La señora le iba a seguir diciendo sus cosas, pero se quedó callada, comprendió que su marido, como atleta nada más tenía el pie. Trató de evitar toda clase de pláticas deportivas, y ya no hablaron del asunto. Pasó el tiempo. “El Memelas” llegaba como caballo sudado. Les comentaba, a ella y a sus hijos, que andaba entrenando, pero ni lo pelaban. El día de la carrera le avisó a su vieja. Ella no le contestó.

  • ¿Qué pasó, no vas a acompañarme?

  • ¡No¡

  • ¿Por qué? Dime, ¿acaso ya te cansaste de mí? Esta vez te juro que voy a ganar el maratón y me retiro. Vamos.

  • Ya no quiero que se burlen de ti. Me da mucha pena ver cómo se ríen y te la mientan los competidores. Te dicen el soñador.

  • No te chispes, vieja. No seas gacha, no me dejes solo. Hoy que te necesito, la mejor mula se me echa. A todos los corredores los tengo muy bien medidos, y me caí que ahora voy a ganar. Les voy a demostrar lo que soy, y no lo que me dicen.

La señora se sentó a la orilla de la cama, se tapó la cara con  las manos y comenzó a llorar de tristeza al negarse acompañarlo, ese día no fueron. “El Memelas” se fue de a perro, llevando en la mente la idea que iba a ganar. Solo, cansado y sin ilusiones, con su mochila en el hombro, con  los brazos caídos, como si le pesaran las nalgas, llegó al lugar donde comenzaba la carrera.

Cuando dieron la salida “El Memelas” salió de zancadas, parecía el Tribilín, corriendo y saltando con las piernas abiertas. Aguantando, llegó a los 10 kilómetros. Iba en tercer lugar; cuando pasó los 20, en segundo. No soltó el paso, por el contrario, le echó todas las ganas y entró solo a la meta. Escuchó muchos aplausos. Los jueces lo felicitaban. Había ganado el maratón de 42 kilómetros. Los corredores que se burlaban de él, no lo podían creer.

Le dieron como premio una gran copa y 50 mil pesos, además de un diploma de primer lugar. Algunos aficionados del atletismo, por varios minutos lo pasearon en hombros. Las lágrimas se le salieron, pero no de alegría, sino que se sentía solo. Le hacían falta su vieja y sus hijos. Pero luego se dio cuenta que la salada era su señora, porque cuando iba nunca ganaba, y cuando no lo acompañó, ganó. Lo que siempre soñó.

Siguió corriendo por muchos años, tantos que llegó a los 75 años. Anunció su retiro un 28 de agosto, cuando se celebraba el día del anciano. Su señora le pidió perdón por todo el tiempo que no lo acompañó, pero su decisión  era para que lo acompañara junto con todos sus hijos como lo hacían cuando eran unos niños.

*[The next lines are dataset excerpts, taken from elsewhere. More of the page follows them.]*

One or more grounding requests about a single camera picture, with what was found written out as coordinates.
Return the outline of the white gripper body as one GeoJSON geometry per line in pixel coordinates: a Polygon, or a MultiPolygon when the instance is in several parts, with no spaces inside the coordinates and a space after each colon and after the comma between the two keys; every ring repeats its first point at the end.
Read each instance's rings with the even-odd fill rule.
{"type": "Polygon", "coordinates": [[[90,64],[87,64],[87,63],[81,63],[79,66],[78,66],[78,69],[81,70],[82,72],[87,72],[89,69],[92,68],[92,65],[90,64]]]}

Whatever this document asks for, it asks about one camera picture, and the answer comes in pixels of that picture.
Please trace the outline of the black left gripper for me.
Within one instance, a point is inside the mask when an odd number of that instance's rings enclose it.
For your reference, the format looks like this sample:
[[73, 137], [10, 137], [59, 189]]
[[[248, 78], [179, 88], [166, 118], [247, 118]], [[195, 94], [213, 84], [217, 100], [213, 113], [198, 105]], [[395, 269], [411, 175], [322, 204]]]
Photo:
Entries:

A Manuel le dio mucho gusto y le dijo a su mujer que como en los viejos tiempos, y toda la familia fue a verlo participar en una caminata que les hacían el día del abuelo.

Participó con ellos en la caminata de 500 metros. Llegó bien encabronado porque un viejito le ganó. No cabía duda que su vieja era la que estaba salada.